Action item: All of the entries must appear again exactly as written.

Records from a collection:

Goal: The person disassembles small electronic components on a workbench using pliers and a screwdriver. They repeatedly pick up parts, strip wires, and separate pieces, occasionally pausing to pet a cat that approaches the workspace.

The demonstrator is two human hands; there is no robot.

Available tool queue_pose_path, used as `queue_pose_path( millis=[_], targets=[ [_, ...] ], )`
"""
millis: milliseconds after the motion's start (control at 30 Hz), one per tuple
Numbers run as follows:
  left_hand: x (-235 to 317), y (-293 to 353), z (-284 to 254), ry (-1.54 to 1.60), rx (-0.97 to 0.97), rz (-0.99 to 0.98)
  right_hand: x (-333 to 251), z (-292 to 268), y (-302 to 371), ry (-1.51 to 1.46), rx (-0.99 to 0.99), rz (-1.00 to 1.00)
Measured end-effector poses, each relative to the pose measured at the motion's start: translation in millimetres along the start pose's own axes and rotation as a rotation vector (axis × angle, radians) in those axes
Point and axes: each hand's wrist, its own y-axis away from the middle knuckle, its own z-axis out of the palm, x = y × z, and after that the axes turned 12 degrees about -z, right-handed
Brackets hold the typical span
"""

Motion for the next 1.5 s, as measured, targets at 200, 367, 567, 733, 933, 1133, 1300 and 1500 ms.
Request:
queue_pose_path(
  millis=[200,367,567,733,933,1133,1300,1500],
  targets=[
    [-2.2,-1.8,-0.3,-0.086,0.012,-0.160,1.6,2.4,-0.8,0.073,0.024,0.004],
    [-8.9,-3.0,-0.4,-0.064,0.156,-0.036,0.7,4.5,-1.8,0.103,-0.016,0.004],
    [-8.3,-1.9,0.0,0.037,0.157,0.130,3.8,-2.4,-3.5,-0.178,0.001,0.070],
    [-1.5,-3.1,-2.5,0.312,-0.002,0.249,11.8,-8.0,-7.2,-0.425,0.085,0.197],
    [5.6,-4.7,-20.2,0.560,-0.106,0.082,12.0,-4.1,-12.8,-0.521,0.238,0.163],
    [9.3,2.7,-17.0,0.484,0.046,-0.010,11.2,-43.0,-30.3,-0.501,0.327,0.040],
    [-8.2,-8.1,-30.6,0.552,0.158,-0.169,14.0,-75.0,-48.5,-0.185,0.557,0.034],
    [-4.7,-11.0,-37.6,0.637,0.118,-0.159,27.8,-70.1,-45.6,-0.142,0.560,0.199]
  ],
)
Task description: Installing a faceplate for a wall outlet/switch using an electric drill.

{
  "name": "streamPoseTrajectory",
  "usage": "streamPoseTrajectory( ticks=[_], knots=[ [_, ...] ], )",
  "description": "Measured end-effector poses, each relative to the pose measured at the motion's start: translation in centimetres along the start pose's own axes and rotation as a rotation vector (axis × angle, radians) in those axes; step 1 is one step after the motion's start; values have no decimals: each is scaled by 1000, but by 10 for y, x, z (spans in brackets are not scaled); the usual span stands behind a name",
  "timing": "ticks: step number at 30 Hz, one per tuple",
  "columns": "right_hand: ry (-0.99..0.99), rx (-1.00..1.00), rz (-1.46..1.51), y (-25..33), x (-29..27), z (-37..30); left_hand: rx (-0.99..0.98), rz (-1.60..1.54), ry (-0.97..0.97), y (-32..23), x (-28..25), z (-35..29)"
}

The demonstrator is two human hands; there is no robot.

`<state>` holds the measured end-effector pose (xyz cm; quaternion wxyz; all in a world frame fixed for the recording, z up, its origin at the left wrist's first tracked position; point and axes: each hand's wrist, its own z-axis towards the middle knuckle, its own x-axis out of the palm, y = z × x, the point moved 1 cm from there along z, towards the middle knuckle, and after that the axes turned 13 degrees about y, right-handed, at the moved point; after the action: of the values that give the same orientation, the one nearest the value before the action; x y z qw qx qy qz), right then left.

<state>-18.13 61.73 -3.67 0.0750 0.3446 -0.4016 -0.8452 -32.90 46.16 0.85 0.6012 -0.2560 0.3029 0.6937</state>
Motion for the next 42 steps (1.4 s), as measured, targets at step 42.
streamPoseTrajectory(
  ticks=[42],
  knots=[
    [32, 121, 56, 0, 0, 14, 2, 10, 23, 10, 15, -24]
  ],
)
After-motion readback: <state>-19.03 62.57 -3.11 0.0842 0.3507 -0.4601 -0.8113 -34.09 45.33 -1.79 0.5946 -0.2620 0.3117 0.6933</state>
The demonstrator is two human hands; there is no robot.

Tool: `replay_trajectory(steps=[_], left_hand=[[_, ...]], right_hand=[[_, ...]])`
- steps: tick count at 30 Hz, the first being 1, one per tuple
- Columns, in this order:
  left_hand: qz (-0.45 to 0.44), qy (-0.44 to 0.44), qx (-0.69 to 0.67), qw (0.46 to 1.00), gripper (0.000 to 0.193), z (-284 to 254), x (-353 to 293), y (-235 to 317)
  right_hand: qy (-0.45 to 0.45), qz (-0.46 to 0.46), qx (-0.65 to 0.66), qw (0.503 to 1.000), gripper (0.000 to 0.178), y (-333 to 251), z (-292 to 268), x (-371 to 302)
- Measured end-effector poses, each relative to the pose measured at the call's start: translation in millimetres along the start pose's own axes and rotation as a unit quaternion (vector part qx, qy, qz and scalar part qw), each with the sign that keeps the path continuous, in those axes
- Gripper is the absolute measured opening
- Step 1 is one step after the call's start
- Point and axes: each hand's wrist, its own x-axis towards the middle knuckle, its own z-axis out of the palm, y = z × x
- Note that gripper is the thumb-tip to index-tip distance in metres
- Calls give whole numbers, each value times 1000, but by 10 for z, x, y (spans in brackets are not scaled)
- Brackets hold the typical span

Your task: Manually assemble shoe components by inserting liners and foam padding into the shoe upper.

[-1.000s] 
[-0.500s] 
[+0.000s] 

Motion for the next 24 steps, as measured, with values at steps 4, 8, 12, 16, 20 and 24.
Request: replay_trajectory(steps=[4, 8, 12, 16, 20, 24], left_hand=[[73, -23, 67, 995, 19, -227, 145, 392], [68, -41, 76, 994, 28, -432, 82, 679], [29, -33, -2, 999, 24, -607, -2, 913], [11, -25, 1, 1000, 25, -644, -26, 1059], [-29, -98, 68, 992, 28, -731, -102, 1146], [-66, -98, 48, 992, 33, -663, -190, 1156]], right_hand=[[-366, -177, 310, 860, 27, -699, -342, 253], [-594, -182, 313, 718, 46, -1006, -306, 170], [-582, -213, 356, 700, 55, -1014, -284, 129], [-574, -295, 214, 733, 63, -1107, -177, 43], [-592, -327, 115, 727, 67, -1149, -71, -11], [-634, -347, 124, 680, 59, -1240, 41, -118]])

Your solution:
Goal: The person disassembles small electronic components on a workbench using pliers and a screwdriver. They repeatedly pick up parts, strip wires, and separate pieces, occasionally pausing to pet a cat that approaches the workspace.

The demonstrator is two human hands; there is no robot.

Available tool queue_pose_path, used as `queue_pose_path( millis=[_], targets=[ [_, ...] ], )`
"""
millis: milliseconds after the motion's start (control at 30 Hz), one per tuple
Numbers run as follows:
  left_hand: x (-235 to 317), y (-293 to 353), z (-284 to 254), ry (-1.54 to 1.60), rx (-0.97 to 0.97), rz (-0.99 to 0.98)
  right_hand: x (-333 to 251), z (-292 to 268), y (-302 to 371), ry (-1.51 to 1.46), rx (-0.99 to 0.99), rz (-1.00 to 1.00)
Measured end-effector poses, each relative to the pose measured at the motion's start: translation in millimetres along the start pose's own axes and rotation as a rotation vector (axis × angle, radians) in those axes
Point and axes: each hand's wrist, its own y-axis away from the middle knuckle, its own z-axis out of the palm, x = y × z, and after that the axes turned 12 degrees about -z, right-handed
Brackets hold the typical span
"""

Motion for the next 1.5 s, as measured, targets at 200, 367, 567, 733, 933, 1133, 1300 and 1500 ms.
Request:
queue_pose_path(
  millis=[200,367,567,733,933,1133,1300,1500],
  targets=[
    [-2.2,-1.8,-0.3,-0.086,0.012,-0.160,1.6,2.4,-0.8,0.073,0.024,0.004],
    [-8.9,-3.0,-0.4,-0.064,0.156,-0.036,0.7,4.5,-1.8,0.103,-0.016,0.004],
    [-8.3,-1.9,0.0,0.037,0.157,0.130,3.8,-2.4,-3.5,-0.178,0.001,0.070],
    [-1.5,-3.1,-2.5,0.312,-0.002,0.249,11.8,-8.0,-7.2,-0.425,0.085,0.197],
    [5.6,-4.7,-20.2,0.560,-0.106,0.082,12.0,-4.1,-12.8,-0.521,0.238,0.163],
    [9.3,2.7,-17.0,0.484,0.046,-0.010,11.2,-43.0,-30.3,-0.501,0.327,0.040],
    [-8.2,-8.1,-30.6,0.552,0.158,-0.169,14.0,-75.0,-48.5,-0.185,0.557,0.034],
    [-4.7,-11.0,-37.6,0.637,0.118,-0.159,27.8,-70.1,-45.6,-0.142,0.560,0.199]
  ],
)
Task description: Installing a faceplate for a wall outlet/switch using an electric drill.

{
  "name": "streamPoseTrajectory",
  "usage": "streamPoseTrajectory( ticks=[_], knots=[ [_, ...] ], )",
  "description": "Measured end-effector poses, each relative to the pose measured at the motion's start: translation in centimetres along the start pose's own axes and rotation as a rotation vector (axis × angle, radians) in those axes; step 1 is one step after the motion's start; values have no decimals: each is scaled by 1000, but by 10 for y, x, z (spans in brackets are not scaled); the usual span stands behind a name",
  "timing": "ticks: step number at 30 Hz, one per tuple",
  "columns": "right_hand: ry (-0.99..0.99), rx (-1.00..1.00), rz (-1.46..1.51), y (-25..33), x (-29..27), z (-37..30); left_hand: rx (-0.99..0.98), rz (-1.60..1.54), ry (-0.97..0.97), y (-32..23), x (-28..25), z (-35..29)"
}

The demonstrator is two human hands; there is no robot.

`<state>` holds the measured end-effector pose (xyz cm; quaternion wxyz; all in a world frame fixed for the recording, z up, its origin at the left wrist's first tracked position; point and axes: each hand's wrist, its own z-axis towards the middle knuckle, its own x-axis out of the palm, y = z × x, the point moved 1 cm from there along z, towards the middle knuckle, and after that the axes turned 13 degrees about y, right-handed, at the moved point; after the action: of the values that give the same orientation, the one nearest the value before the action; x y z qw qx qy qz), right then left.

<state>-18.13 61.73 -3.67 0.0750 0.3446 -0.4016 -0.8452 -32.90 46.16 0.85 0.6012 -0.2560 0.3029 0.6937</state>
Motion for the next 42 steps (1.4 s), as measured, targets at step 42.
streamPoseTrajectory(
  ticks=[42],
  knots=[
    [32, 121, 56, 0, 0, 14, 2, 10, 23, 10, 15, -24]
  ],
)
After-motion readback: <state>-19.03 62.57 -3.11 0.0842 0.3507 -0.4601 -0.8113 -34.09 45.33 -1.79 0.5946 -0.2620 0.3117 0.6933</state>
The demonstrator is two human hands; there is no robot.

Tool: `replay_trajectory(steps=[_], left_hand=[[_, ...]], right_hand=[[_, ...]])`
- steps: tick count at 30 Hz, the first being 1, one per tuple
- Columns, in this order:
  left_hand: qz (-0.45 to 0.44), qy (-0.44 to 0.44), qx (-0.69 to 0.67), qw (0.46 to 1.00), gripper (0.000 to 0.193), z (-284 to 254), x (-353 to 293), y (-235 to 317)
  right_hand: qy (-0.45 to 0.45), qz (-0.46 to 0.46), qx (-0.65 to 0.66), qw (0.503 to 1.000), gripper (0.000 to 0.178), y (-333 to 251), z (-292 to 268), x (-371 to 302)
- Measured end-effector poses, each relative to the pose measured at the call's start: translation in millimetres along the start pose's own axes and rotation as a unit quaternion (vector part qx, qy, qz and scalar part qw), each with the sign that keeps the path continuous, in those axes
- Gripper is the absolute measured opening
- Step 1 is one step after the call's start
- Point and axes: each hand's wrist, its own x-axis towards the middle knuckle, its own z-axis out of the palm, y = z × x
- Note that gripper is the thumb-tip to index-tip distance in metres
- Calls give whole numbers, each value times 1000, but by 10 for z, x, y (spans in brackets are not scaled)
- Brackets hold the typical span

Your task: Manually assemble shoe components by inserting liners and foam padding into the shoe upper.

[-1.000s] 
[-0.500s] 
[+0.000s] 

Motion for the next 24 steps, as measured, with values at steps 4, 8, 12, 16, 20 and 24.
Request: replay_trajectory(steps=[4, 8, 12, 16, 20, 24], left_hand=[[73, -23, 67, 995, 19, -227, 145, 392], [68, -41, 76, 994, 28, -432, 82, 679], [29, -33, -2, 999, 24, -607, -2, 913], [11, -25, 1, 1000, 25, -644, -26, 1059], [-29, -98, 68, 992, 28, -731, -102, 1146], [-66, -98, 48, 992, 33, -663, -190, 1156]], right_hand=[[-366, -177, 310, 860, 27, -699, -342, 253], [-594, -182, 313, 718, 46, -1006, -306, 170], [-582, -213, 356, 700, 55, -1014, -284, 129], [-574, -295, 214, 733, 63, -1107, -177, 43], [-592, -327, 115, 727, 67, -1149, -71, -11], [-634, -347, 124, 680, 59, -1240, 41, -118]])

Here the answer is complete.